The Czech parliament, owing to support from centre-right MPs, voted in favour of the government’s draft plan for foreign military missions until 2013. It envisages increasing the contingent in Afghanistan by 180 soldiers and an almost complete withdrawal from the mission in Kosovo. The votes regarding this issue (on 27 October and 3 November) took place shortly after the supplementary elections to the Senate, when its composition had not yet been changed, to which the left objected. The Czech Republic by strengthening its engagement in NATO’s priority mission in Afghanistan at a time of major budget cuts manifested its loyalty as an ally before the NATO summit in Lisbon.
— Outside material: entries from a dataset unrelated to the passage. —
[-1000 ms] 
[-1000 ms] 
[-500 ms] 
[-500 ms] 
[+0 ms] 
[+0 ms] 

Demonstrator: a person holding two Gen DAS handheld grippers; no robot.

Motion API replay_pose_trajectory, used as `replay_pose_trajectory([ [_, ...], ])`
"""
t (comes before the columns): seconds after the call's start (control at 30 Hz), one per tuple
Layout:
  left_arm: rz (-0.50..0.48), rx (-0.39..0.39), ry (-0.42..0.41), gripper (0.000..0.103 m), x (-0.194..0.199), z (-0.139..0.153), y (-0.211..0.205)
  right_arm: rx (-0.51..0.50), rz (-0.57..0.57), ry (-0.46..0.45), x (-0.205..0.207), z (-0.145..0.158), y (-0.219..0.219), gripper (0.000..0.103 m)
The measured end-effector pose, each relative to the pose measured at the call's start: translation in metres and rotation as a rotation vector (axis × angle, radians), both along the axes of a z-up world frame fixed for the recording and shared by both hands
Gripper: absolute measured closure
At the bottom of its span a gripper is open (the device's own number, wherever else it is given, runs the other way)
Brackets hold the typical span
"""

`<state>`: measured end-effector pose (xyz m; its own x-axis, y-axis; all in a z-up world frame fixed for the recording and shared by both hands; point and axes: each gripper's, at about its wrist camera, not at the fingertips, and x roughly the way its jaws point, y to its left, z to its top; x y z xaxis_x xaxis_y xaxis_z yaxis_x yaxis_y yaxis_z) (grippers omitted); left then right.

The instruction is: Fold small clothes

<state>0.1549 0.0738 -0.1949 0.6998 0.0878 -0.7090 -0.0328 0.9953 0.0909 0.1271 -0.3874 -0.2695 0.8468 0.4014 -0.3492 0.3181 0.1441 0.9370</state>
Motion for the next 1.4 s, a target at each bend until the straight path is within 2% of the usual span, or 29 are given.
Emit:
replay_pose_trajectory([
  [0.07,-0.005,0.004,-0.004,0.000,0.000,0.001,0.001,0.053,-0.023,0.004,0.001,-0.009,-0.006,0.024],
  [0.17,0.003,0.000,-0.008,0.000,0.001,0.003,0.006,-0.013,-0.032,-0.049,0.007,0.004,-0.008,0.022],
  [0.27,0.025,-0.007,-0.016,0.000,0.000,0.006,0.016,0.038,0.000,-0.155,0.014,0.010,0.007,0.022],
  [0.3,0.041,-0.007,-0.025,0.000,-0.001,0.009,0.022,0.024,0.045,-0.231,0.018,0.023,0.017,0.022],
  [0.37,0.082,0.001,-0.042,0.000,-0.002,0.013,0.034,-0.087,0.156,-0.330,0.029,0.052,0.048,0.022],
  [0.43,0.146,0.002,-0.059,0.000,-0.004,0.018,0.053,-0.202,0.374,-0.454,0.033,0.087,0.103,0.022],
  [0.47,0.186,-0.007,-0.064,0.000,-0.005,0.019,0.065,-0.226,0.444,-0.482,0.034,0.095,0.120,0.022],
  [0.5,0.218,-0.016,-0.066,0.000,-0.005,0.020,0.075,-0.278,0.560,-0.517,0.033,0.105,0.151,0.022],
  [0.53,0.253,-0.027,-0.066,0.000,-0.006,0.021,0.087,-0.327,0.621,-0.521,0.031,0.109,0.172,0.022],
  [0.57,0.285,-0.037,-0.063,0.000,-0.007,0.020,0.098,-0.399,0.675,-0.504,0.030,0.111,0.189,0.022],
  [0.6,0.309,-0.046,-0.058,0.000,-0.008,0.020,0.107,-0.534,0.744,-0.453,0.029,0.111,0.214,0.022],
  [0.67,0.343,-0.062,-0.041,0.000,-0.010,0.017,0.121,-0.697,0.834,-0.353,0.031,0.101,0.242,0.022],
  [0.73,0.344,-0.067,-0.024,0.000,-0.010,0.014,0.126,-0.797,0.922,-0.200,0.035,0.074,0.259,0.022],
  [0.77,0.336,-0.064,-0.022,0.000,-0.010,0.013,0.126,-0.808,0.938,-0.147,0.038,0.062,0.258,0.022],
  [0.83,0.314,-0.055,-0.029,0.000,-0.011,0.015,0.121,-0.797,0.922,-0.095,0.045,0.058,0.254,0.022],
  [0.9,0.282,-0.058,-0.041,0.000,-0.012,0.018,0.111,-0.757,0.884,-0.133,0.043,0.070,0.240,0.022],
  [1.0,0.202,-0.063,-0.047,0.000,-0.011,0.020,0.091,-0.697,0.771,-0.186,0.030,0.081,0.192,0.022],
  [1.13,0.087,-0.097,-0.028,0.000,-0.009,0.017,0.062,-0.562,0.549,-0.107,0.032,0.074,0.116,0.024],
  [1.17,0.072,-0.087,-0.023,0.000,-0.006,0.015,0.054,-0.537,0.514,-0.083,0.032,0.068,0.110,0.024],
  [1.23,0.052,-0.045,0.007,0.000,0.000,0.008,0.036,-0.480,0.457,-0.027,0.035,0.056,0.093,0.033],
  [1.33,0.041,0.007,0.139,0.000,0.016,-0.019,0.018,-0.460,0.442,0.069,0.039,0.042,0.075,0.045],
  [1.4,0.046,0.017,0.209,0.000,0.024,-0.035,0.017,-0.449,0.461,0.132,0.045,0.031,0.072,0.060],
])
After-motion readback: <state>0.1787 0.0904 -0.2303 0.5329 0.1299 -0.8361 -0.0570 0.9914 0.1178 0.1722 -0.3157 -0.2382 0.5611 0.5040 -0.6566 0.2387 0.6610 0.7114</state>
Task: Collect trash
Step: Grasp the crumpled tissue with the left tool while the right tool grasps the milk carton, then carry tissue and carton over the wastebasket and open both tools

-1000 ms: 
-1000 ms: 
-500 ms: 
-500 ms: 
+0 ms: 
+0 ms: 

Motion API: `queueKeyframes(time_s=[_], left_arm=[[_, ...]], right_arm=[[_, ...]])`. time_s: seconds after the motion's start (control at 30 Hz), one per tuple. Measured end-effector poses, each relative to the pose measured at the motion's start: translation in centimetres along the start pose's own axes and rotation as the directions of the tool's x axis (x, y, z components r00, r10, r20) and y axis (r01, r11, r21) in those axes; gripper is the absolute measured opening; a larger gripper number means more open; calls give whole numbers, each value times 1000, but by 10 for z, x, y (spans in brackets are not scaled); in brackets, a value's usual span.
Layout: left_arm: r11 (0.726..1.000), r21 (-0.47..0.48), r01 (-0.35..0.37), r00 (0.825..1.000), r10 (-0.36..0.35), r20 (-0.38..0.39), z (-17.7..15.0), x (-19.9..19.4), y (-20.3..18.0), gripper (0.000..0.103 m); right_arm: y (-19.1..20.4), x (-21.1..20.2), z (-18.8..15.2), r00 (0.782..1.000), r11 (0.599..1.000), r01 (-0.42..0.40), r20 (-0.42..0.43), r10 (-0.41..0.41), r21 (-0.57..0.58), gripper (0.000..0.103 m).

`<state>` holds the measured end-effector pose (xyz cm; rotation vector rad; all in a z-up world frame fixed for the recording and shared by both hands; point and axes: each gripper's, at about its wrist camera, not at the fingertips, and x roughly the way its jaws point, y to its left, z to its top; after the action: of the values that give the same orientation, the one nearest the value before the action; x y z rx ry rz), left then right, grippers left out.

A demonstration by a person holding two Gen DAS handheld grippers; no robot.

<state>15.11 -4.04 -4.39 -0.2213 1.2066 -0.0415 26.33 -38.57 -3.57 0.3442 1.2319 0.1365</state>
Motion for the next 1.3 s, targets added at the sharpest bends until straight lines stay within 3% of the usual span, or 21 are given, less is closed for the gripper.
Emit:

The Czech Senate and Chamber of Deputies voted for the governmental draft plan for foreign missions in 2011–2012, with a time prospect until 2013. According to the draft, next year the contingent in Afghanistan reinforced by 180 will consist of up to 720 soldiers. A year later this figure will stand at 640 soldiers. Czech troops, which operate mainly as part of the Czech Logar Provincial Reconstruction Team (PRT), are to focus on the process of reconstruction and the training of Afghan forces. The contingent will also include a one-hundred-strong special unit. The Czech parliament at the same time approved a restriction on the engagement in the KFOR mission in Kosovo. The contingent had already been reduced in October from 270 to 90 soldiers, and this number will be further reduced to a dozen or so in the middle of 2011. In 2012, four Czech JAS-39 Gripen aircraft will be patrolling the airspace of Lithuania, Latvia and Estonia as part of the Air Policing mission for four months.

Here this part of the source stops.